__To do__: Verbatim output, no pictures: the lines from the beginning of the material through the line with "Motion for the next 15", both ends kept.

▬▬▬▬▬▬▬▬▬▬

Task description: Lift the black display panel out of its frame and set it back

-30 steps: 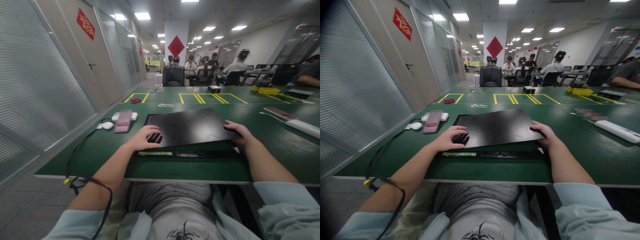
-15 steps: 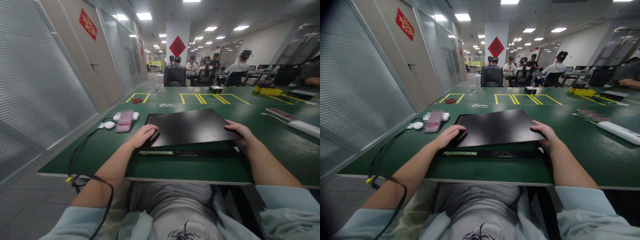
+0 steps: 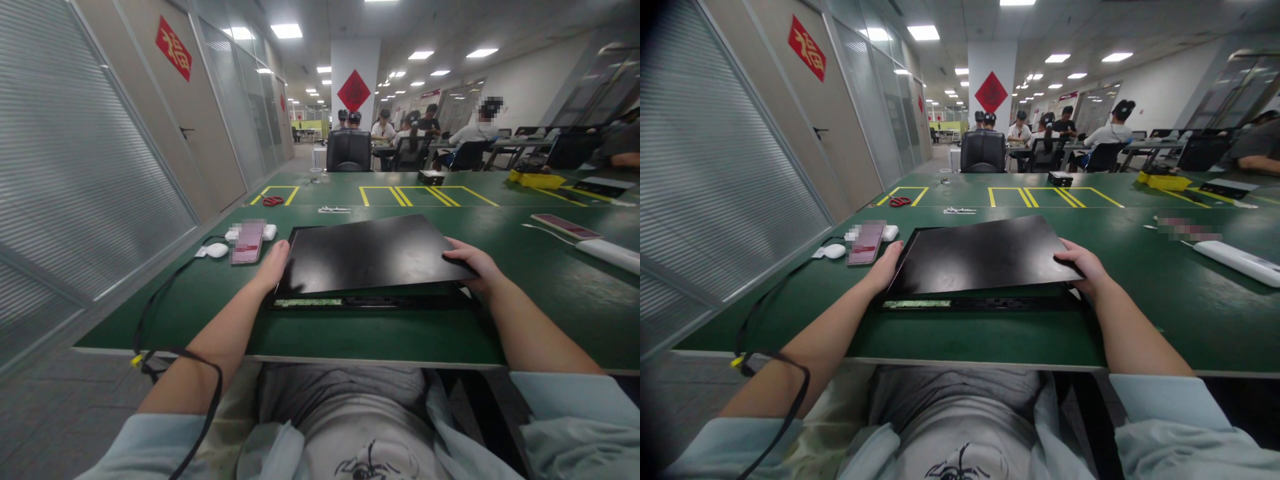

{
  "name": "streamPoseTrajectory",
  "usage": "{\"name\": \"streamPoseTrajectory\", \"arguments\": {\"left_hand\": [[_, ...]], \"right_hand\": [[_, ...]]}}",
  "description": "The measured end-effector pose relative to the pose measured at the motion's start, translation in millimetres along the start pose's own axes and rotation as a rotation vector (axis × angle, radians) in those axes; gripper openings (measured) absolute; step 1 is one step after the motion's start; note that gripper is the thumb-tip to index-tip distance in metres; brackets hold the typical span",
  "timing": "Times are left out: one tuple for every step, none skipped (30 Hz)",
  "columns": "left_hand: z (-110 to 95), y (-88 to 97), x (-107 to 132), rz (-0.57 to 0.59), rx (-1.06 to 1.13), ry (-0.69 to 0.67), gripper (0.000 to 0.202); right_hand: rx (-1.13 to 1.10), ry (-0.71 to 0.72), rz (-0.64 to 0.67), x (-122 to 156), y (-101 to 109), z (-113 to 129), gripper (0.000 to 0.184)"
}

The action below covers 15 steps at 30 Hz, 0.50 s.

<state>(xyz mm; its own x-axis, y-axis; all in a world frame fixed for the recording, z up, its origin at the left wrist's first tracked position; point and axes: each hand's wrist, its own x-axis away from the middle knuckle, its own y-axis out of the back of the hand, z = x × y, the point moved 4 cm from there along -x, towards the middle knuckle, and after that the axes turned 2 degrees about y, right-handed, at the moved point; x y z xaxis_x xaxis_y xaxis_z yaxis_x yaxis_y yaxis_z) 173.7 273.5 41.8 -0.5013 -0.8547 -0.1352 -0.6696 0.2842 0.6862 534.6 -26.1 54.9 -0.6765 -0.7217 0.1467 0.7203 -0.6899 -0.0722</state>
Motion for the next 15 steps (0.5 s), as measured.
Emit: {"name": "streamPoseTrajectory", "arguments": {"left_hand": [[0.2,0.1,0.1,0.019,-0.01,0.008,0.068],[-0.3,-0.1,0.0,0.034,-0.027,-0.004,0.068],[-1.1,-0.8,-0.3,0.046,-0.053,-0.027,0.066],[-1.7,-2.1,-0.8,0.061,-0.093,-0.054,0.063],[-2.0,-4.0,-1.6,0.078,-0.143,-0.083,0.059],[-1.6,-6.1,-2.5,0.092,-0.199,-0.107,0.056],[-0.5,-8.3,-3.5,0.102,-0.254,-0.12,0.055],[1.2,-10.2,-4.6,0.106,-0.303,-0.126,0.056],[3.1,-12.0,-5.7,0.107,-0.344,-0.128,0.057],[4.9,-13.7,-6.5,0.11,-0.376,-0.131,0.057],[6.5,-15.3,-7.2,0.113,-0.403,-0.134,0.056],[7.8,-16.6,-7.7,0.117,-0.426,-0.134,0.056],[8.8,-17.6,-7.9,0.118,-0.446,-0.133,0.055],[9.5,-18.3,-8.0,0.118,-0.463,-0.13,0.055],[9.8,-18.7,-7.9,0.118,-0.476,-0.125,0.056]], "right_hand": [[0.007,0.001,-0.004,-1.1,0.7,-1.2,0.066],[0.017,0.0,-0.009,-2.1,1.4,-2.3,0.065],[0.031,-0.002,-0.01,-2.9,2.0,-3.4,0.065],[0.047,-0.003,-0.01,-3.7,2.4,-4.2,0.064],[0.063,-0.003,-0.007,-4.2,2.6,-4.8,0.063],[0.075,0.0,-0.002,-4.6,2.7,-5.2,0.063],[0.083,0.002,0.003,-4.9,2.7,-5.4,0.063],[0.091,-0.002,0.006,-4.9,2.6,-5.7,0.064],[0.098,-0.006,0.004,-4.7,2.5,-5.9,0.064],[0.105,-0.013,-0.001,-4.4,2.4,-6.1,0.065],[0.111,-0.018,-0.007,-4.0,2.1,-6.1,0.065],[0.115,-0.02,-0.015,-3.4,1.7,-6.0,0.065],[0.115,-0.017,-0.02,-2.9,1.1,-5.7,0.064],[0.111,-0.012,-0.023,-2.5,0.3,-5.3,0.063],[0.104,-0.008,-0.022,-2.3,-0.4,-5.0,0.063]]}}
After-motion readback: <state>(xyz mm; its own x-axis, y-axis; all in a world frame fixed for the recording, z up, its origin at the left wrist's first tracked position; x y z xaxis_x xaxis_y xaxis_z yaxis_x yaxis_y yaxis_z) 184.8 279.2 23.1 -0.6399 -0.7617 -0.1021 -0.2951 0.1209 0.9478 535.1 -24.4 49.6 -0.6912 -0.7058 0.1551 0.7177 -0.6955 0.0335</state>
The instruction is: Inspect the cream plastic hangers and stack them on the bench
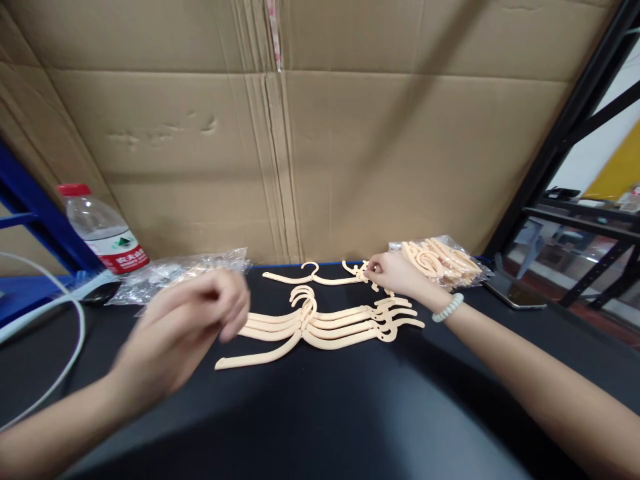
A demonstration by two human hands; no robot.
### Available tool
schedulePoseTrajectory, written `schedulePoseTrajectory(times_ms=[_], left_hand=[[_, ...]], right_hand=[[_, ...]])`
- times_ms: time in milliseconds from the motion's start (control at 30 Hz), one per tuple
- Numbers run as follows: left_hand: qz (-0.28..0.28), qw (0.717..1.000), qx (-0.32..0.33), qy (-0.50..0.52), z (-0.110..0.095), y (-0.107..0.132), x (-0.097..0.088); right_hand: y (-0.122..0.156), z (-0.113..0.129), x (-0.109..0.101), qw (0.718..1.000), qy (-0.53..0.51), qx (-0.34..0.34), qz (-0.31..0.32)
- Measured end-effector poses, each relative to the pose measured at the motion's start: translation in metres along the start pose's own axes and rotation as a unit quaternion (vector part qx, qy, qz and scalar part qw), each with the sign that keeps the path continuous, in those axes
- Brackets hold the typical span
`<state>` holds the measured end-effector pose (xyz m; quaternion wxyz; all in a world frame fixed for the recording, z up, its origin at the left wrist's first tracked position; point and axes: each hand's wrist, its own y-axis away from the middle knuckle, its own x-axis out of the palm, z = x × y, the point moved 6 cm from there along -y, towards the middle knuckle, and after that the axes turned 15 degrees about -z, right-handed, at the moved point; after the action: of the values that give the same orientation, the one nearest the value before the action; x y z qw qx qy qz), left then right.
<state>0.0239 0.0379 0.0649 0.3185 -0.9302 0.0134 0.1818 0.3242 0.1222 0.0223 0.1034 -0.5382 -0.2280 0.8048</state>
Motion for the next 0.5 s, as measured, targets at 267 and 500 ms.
schedulePoseTrajectory(times_ms=[267,500], left_hand=[[0.116,0.959,0.103,-0.238,0.109,-0.084,0.033],[0.186,0.928,0.158,-0.28,0.126,-0.078,0.052]], right_hand=[[-0.011,-0.003,0.034,0.987,0.11,0.1,0.069],[-0.016,-0.021,0.043,0.98,0.063,0.178,0.068]])
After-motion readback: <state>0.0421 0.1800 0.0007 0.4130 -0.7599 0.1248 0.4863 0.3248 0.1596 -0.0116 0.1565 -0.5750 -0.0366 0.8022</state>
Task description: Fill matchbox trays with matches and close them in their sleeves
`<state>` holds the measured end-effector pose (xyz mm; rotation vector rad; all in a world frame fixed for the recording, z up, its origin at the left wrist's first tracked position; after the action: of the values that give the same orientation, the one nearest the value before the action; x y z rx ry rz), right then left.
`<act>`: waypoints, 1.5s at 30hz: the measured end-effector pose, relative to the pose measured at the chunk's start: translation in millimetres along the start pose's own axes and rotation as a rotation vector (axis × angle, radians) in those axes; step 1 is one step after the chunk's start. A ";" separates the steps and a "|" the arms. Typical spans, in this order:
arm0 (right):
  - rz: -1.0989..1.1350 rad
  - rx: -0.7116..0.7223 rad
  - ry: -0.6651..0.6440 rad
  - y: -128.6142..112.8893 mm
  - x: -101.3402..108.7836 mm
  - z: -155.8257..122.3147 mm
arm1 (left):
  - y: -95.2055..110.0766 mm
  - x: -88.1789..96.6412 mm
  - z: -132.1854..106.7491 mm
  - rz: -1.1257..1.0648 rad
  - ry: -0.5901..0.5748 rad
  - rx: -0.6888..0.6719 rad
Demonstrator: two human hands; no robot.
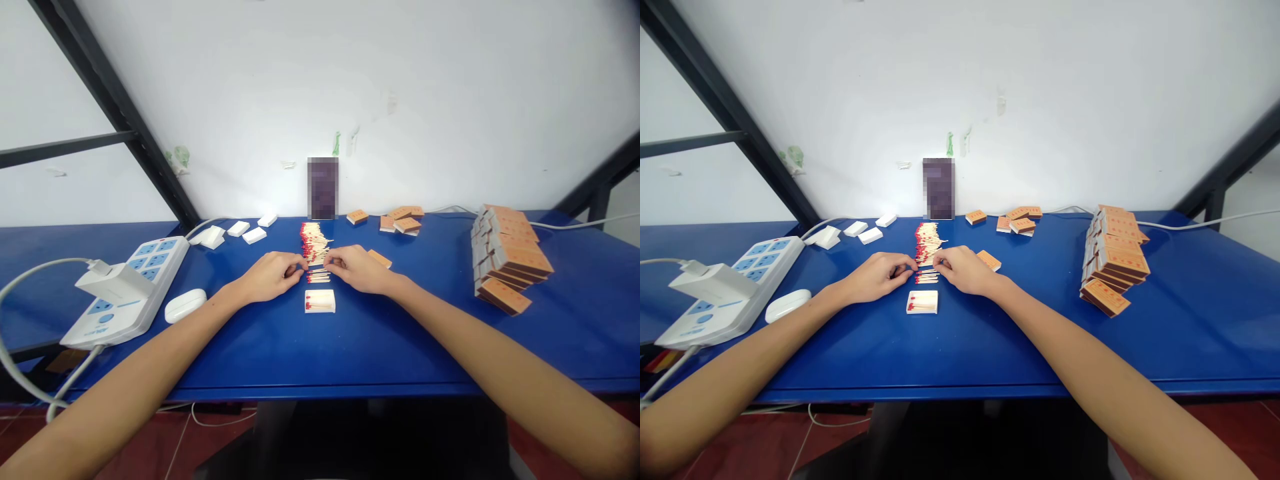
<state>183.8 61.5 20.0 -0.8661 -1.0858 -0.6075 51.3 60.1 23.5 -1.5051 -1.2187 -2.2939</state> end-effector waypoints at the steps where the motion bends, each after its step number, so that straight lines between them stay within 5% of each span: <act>1: 0.003 0.002 -0.002 0.5 0.3 0.1 | 0.4 0.4 0.1 -0.003 0.002 -0.003; 13: 0.041 -0.030 0.012 -3.0 5.7 -2.7 | -4.1 6.2 0.0 -0.016 0.079 0.014; 35: 0.078 -0.016 0.052 -6.3 6.7 -6.5 | 1.3 2.1 -0.4 0.036 0.022 0.026; 45: -0.033 0.145 -0.057 -19.0 6.0 -7.9 | 6.1 0.5 -1.7 0.031 0.012 0.030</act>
<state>174.9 44.5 29.7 -0.7450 -1.1828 -0.5270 53.0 55.0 27.0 -1.4871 -1.2130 -2.2513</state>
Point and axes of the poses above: each hand's wrist, its own z-axis towards the middle knuckle, its own x-axis out of the back of the hand, y = z × x, the point moved 9 cm from there along z, towards the middle knuckle, and after that the axes turned 13 degrees about -z, right-handed, at the moved point
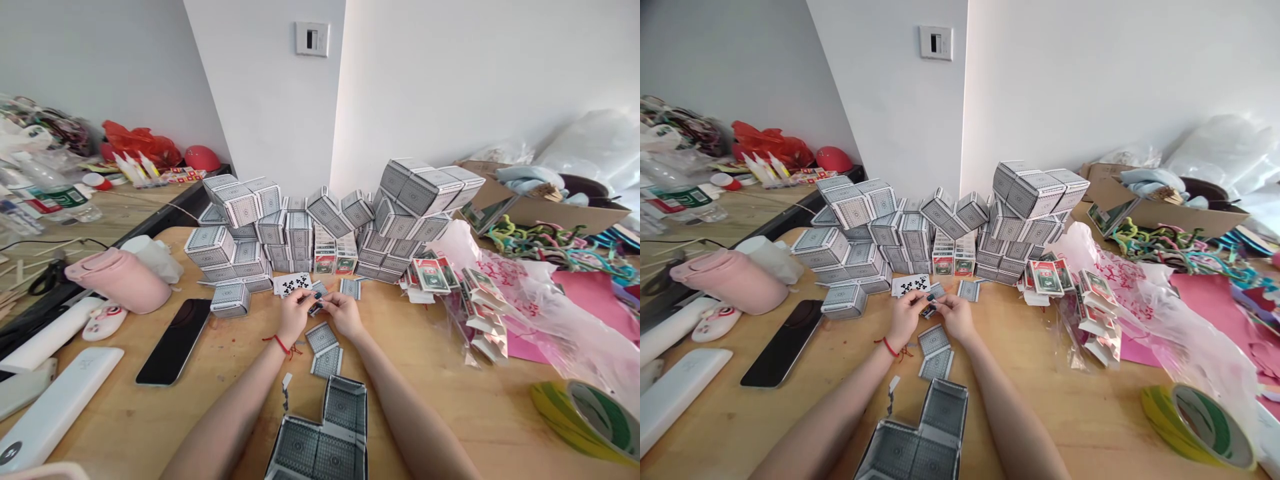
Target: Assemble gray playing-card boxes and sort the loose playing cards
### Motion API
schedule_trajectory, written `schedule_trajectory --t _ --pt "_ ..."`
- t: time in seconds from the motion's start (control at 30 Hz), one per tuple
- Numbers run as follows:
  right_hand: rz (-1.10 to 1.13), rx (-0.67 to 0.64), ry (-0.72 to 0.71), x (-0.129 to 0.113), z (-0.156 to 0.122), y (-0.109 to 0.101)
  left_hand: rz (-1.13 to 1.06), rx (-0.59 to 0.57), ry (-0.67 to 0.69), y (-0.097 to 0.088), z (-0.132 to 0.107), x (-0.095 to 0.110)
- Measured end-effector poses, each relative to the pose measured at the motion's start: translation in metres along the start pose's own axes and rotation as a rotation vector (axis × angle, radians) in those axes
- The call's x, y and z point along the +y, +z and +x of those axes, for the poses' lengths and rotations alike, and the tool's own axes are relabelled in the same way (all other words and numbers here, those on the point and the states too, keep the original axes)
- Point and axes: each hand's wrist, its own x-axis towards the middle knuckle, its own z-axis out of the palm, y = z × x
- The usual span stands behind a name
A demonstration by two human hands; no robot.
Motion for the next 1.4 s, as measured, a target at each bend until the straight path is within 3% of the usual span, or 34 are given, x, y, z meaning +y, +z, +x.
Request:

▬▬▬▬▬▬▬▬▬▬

__Response to this task__:
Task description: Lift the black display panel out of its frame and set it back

-30 steps: 
-15 steps: 
+0 steps: 

{
  "name": "streamPoseTrajectory",
  "usage": "{\"name\": \"streamPoseTrajectory\", \"arguments\": {\"left_hand\": [[_, ...]], \"right_hand\": [[_, ...]]}}",
  "description": "The measured end-effector pose relative to the pose measured at the motion's start, translation in millimetres along the start pose's own axes and rotation as a rotation vector (axis × angle, radians) in those axes; gripper openings (measured) absolute; step 1 is one step after the motion's start; note that gripper is the thumb-tip to index-tip distance in metres; brackets hold the typical span",
  "timing": "Times are left out: one tuple for every step, none skipped (30 Hz)",
  "columns": "left_hand: z (-110 to 95), y (-88 to 97), x (-107 to 132), rz (-0.57 to 0.59), rx (-1.06 to 1.13), ry (-0.69 to 0.67), gripper (0.000 to 0.202); right_hand: rx (-1.13 to 1.10), ry (-0.71 to 0.72), rz (-0.64 to 0.67), x (-122 to 156), y (-101 to 109), z (-113 to 129), gripper (0.000 to 0.184)"
}

The action below covers 15 steps at 30 Hz, 0.50 s.

<state>(xyz mm; its own x-axis, y-axis; all in a world frame fixed for the recording, z up, its origin at the left wrist's first tracked position; point and axes: each hand's wrist, its own x-axis away from the middle knuckle, its own y-axis out of the back of the hand, z = x × y, the point moved 4 cm from there along -x, towards the middle knuckle, and after that the axes turned 2 degrees about y, right-handed, at the moved point; x y z xaxis_x xaxis_y xaxis_z yaxis_x yaxis_y yaxis_z) 173.7 273.5 41.8 -0.5013 -0.8547 -0.1352 -0.6696 0.2842 0.6862 534.6 -26.1 54.9 -0.6765 -0.7217 0.1467 0.7203 -0.6899 -0.0722</state>
Motion for the next 15 steps (0.5 s), as measured.

No further output is expected.